▶ _WORK ITEM_: Determine how many lines in the entries below contain the word "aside". The reply is that number alone.

Source data
Segment Open

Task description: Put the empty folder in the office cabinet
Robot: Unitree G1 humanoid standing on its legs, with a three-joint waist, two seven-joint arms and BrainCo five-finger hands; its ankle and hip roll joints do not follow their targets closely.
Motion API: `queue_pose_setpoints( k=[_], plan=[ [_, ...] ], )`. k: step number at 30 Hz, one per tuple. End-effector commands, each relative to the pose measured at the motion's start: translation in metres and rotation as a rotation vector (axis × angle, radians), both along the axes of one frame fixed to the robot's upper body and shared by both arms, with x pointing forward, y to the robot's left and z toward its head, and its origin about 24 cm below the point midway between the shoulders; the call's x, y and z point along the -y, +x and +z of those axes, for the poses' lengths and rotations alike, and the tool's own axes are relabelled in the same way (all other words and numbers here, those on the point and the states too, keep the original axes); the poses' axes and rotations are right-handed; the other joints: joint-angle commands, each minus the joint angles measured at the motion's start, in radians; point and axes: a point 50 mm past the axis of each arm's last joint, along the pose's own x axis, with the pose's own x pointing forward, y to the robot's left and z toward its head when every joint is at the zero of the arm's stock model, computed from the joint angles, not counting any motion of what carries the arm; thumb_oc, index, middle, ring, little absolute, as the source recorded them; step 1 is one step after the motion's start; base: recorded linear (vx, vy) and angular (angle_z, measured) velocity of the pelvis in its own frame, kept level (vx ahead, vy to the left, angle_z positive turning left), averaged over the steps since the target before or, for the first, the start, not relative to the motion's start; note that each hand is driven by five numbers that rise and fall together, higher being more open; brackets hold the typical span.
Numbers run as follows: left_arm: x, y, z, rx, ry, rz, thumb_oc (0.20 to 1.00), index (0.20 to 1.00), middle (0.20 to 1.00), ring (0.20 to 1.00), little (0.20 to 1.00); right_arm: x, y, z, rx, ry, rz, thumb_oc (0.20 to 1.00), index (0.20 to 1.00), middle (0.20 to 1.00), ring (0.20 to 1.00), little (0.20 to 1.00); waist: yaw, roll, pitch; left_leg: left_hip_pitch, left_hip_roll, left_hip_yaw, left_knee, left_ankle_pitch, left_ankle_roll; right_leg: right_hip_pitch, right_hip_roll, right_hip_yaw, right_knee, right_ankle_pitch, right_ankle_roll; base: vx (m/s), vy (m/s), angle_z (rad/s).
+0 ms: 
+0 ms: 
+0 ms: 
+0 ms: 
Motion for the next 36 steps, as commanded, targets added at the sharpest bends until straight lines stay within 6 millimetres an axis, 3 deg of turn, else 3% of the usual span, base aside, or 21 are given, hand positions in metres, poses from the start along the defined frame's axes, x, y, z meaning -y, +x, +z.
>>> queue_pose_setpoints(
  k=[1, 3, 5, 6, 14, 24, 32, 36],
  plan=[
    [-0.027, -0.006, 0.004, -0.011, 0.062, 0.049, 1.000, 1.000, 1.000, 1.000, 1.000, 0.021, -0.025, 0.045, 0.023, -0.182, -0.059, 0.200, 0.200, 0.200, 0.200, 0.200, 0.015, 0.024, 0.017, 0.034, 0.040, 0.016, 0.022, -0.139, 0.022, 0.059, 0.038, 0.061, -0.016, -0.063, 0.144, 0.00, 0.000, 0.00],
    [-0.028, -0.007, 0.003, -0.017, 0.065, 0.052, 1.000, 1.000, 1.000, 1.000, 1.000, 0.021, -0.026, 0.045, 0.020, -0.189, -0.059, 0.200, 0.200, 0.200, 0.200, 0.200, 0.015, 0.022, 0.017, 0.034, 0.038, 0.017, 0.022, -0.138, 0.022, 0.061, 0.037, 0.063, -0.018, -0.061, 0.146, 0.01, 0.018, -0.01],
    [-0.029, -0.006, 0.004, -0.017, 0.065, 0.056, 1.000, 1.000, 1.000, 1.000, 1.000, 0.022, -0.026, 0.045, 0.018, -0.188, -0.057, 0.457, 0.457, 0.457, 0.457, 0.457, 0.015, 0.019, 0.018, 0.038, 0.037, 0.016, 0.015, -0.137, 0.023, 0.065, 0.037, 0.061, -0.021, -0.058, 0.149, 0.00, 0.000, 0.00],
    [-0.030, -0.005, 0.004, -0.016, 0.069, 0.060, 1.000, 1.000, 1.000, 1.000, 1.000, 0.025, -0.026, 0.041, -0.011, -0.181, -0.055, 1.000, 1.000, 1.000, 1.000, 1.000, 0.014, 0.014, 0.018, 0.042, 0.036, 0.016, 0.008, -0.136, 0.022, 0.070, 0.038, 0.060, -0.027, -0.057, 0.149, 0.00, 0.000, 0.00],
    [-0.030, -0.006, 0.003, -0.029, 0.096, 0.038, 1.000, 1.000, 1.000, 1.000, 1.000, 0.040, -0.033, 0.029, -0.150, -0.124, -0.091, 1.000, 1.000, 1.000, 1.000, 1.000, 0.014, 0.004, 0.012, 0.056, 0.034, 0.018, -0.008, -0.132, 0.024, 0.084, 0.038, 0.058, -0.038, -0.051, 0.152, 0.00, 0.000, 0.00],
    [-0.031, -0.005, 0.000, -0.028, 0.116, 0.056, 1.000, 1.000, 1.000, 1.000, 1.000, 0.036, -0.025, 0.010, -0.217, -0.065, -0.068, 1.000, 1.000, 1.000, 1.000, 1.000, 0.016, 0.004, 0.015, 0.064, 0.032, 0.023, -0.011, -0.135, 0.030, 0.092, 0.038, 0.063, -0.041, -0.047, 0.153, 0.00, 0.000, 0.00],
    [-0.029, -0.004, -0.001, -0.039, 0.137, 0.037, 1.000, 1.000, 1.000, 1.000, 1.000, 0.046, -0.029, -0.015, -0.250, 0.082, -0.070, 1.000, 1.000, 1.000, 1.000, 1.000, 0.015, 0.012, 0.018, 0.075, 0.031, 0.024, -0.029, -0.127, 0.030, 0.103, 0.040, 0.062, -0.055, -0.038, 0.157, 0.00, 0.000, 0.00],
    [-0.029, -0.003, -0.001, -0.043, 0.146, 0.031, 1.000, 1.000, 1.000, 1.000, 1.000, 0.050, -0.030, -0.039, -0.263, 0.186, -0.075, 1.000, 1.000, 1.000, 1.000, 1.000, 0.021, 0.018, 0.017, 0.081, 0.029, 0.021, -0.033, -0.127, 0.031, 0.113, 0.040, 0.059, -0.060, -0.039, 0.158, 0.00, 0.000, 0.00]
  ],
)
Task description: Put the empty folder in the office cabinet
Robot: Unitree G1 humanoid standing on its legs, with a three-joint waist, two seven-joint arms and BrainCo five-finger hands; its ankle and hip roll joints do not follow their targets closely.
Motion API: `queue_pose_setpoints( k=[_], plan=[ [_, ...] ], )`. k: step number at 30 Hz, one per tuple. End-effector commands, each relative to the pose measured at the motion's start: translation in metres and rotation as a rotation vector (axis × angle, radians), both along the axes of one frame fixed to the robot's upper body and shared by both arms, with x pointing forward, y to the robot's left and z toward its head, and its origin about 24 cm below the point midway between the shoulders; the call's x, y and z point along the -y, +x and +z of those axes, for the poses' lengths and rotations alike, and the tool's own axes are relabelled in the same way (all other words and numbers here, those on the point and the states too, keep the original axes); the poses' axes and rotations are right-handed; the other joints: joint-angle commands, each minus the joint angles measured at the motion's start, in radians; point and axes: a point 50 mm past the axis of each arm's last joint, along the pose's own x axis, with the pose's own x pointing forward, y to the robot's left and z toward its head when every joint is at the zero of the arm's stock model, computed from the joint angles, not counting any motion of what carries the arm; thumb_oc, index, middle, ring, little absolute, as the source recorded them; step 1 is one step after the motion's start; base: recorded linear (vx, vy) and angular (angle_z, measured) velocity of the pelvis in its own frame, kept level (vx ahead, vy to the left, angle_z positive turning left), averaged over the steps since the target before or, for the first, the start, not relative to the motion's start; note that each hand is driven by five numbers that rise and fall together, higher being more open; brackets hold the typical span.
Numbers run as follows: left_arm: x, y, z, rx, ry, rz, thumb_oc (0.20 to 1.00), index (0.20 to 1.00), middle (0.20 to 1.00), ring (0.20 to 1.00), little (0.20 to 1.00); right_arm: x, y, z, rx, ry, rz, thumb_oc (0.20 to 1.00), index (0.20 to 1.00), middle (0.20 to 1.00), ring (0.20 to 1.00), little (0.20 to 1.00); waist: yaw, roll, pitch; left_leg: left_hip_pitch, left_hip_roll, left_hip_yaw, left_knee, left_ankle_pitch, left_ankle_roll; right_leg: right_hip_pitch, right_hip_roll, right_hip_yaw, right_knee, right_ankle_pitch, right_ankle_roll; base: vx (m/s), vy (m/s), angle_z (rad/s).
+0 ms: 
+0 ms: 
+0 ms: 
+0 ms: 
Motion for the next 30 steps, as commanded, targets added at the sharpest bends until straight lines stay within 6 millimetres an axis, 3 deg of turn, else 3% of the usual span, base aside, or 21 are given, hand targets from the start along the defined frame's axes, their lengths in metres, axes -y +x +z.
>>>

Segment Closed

▶ _THE COMPLETED TASK_: 2